I'd ask you to write out the lines below exactly, with no images.

WORKING DATA below:

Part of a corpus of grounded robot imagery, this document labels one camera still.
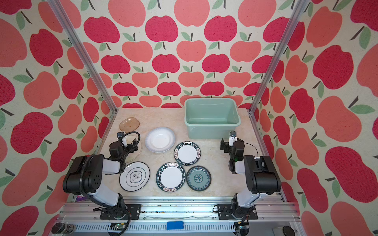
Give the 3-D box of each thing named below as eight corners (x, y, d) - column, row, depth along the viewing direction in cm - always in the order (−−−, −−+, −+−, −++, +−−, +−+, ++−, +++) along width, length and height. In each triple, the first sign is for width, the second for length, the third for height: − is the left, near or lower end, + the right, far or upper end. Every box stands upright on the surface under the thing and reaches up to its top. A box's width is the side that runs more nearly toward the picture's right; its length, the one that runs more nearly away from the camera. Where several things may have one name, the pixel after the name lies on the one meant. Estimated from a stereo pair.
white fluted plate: (143, 154, 98) (142, 151, 95) (149, 130, 111) (147, 127, 108) (173, 154, 98) (173, 151, 95) (175, 130, 111) (175, 127, 108)
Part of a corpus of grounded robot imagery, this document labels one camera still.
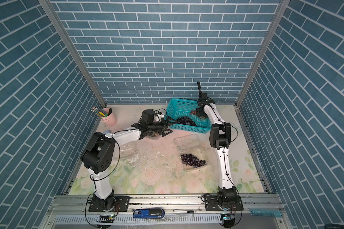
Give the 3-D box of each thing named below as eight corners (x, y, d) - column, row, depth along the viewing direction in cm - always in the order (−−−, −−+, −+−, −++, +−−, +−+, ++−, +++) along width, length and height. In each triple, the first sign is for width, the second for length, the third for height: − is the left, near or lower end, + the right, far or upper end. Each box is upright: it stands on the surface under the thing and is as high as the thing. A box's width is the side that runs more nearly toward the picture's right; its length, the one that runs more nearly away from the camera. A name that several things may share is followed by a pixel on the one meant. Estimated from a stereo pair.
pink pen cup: (104, 127, 108) (98, 117, 100) (108, 117, 114) (102, 108, 106) (115, 127, 108) (109, 118, 100) (118, 117, 114) (113, 108, 106)
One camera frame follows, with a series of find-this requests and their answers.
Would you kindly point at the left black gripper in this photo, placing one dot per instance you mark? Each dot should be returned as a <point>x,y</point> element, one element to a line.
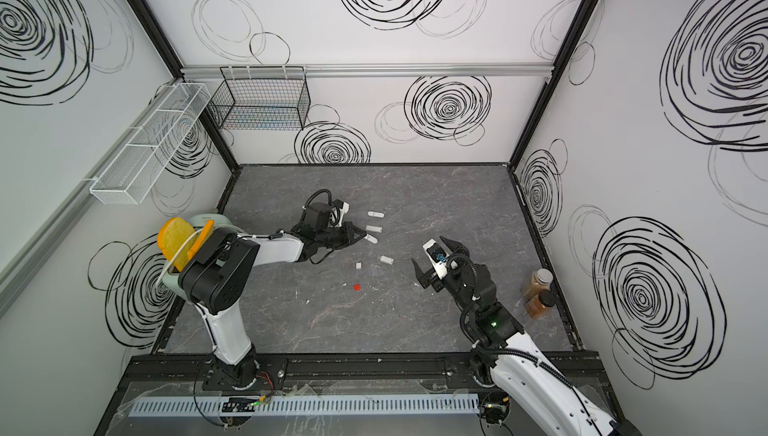
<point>350,241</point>

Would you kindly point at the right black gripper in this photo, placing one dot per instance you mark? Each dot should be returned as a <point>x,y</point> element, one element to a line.
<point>426,279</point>

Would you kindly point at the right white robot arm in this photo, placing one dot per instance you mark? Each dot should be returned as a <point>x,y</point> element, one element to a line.
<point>508,357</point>

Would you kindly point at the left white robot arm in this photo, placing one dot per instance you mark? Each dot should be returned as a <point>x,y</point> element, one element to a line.
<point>216,276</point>

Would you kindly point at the light spice jar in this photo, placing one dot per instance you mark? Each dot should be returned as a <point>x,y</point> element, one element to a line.
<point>538,281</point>

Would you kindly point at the dark orange spice jar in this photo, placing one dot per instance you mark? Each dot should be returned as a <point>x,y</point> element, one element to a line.
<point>540,303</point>

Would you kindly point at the orange toast slice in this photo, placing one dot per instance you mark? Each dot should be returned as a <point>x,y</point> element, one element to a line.
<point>202,237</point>

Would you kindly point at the round yellow toast slice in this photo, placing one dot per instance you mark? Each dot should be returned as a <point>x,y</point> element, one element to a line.
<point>174,240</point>

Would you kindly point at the green toaster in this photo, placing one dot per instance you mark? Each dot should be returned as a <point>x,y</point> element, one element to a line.
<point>168,278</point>

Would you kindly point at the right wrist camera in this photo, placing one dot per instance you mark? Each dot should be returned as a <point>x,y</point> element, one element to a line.
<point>438,257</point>

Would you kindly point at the grey slotted cable duct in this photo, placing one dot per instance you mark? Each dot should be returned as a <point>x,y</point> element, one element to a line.
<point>307,405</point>

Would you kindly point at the black wire basket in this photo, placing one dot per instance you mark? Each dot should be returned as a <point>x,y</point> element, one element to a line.
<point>269,98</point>

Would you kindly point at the white wire shelf basket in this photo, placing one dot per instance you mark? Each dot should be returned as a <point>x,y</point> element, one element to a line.
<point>131,174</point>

End of WORKING DATA.

RESPONSE BOX.
Part of a corpus of grounded robot imagery, this document labels one camera still.
Give the 3-D box of each thing named below as eight corners (x, y, d) - column, row, depth along the viewing direction in cm - always in the order (−−−, −−+, −+−, −++, +−−, +−+, ++−, +++) along width, length and height. In each triple, the first sign is for width, the second for length, the third for height: − is the left, near or lower end, + the right, far or upper end. Every box stands upright on the surface under the thing and reaches up to its top. A box's width is the side that runs more nearly toward the picture's right; its length, the one that runs more nearly away from the camera. Where several things may have one name, the pixel after the name lies on the one meant. Estimated from a stereo pair.
white fluted plate: (143, 154, 98) (142, 151, 95) (149, 130, 111) (147, 127, 108) (173, 154, 98) (173, 151, 95) (175, 130, 111) (175, 127, 108)
Part of a corpus of grounded robot imagery, this document labels one camera still.
Give the 3-D box of each thing named below as eight corners (x, y, d) - column, row, depth along the viewing direction in cm - always in the order (−−−, −−+, −+−, −++, +−−, +−+, ++−, +++) along width, length and height. In each triple, the first sign is for width, the second for length, the third for height: − is the left, near or lower end, + the right, far or upper end. Each box is upright: it stands on the surface under the thing and is as high as the thing. A box's width is the side that runs more nearly toward the picture's right; its length, the one that runs more nearly away from the camera. A name that several things may share is followed by a pixel on the one meant. Estimated from a stereo pair.
pink pen cup: (104, 127, 108) (98, 117, 100) (108, 117, 114) (102, 108, 106) (115, 127, 108) (109, 118, 100) (118, 117, 114) (113, 108, 106)
One camera frame follows, with a series of find-this requests and their answers.
Would you kindly point at the left black gripper in this photo, placing one dot per instance you mark? Each dot should be returned as a <point>x,y</point> element, one element to a line.
<point>350,241</point>

Would you kindly point at the right black gripper in this photo, placing one dot per instance you mark? Each dot should be returned as a <point>x,y</point> element, one element to a line.
<point>426,279</point>

Would you kindly point at the right white robot arm in this photo, placing one dot per instance you mark? Each dot should be returned as a <point>x,y</point> element, one element to a line.
<point>508,357</point>

Would you kindly point at the left white robot arm in this photo, placing one dot per instance you mark? Each dot should be returned as a <point>x,y</point> element, one element to a line.
<point>216,276</point>

Would you kindly point at the light spice jar in this photo, placing one dot per instance you mark? Each dot should be returned as a <point>x,y</point> element, one element to a line.
<point>538,281</point>

Would you kindly point at the dark orange spice jar in this photo, placing one dot per instance you mark? Each dot should be returned as a <point>x,y</point> element, one element to a line.
<point>540,303</point>

Would you kindly point at the orange toast slice in this photo, placing one dot per instance you mark? Each dot should be returned as a <point>x,y</point> element, one element to a line.
<point>202,237</point>

Would you kindly point at the round yellow toast slice in this photo, placing one dot per instance you mark? Each dot should be returned as a <point>x,y</point> element, one element to a line.
<point>174,240</point>

Would you kindly point at the green toaster in this photo, placing one dot per instance you mark? Each dot should be returned as a <point>x,y</point> element, one element to a line.
<point>168,278</point>

Would you kindly point at the right wrist camera in this photo, placing one dot per instance you mark? Each dot should be returned as a <point>x,y</point> element, one element to a line.
<point>438,257</point>

Would you kindly point at the grey slotted cable duct in this photo, placing one dot per instance you mark? Each dot should be returned as a <point>x,y</point> element, one element to a line.
<point>307,405</point>

Would you kindly point at the black wire basket in this photo, placing one dot per instance you mark? Each dot should be returned as a <point>x,y</point> element, one element to a line.
<point>269,98</point>

Would you kindly point at the white wire shelf basket in this photo, placing one dot per instance you mark? Each dot should be returned as a <point>x,y</point> element, one element to a line.
<point>131,174</point>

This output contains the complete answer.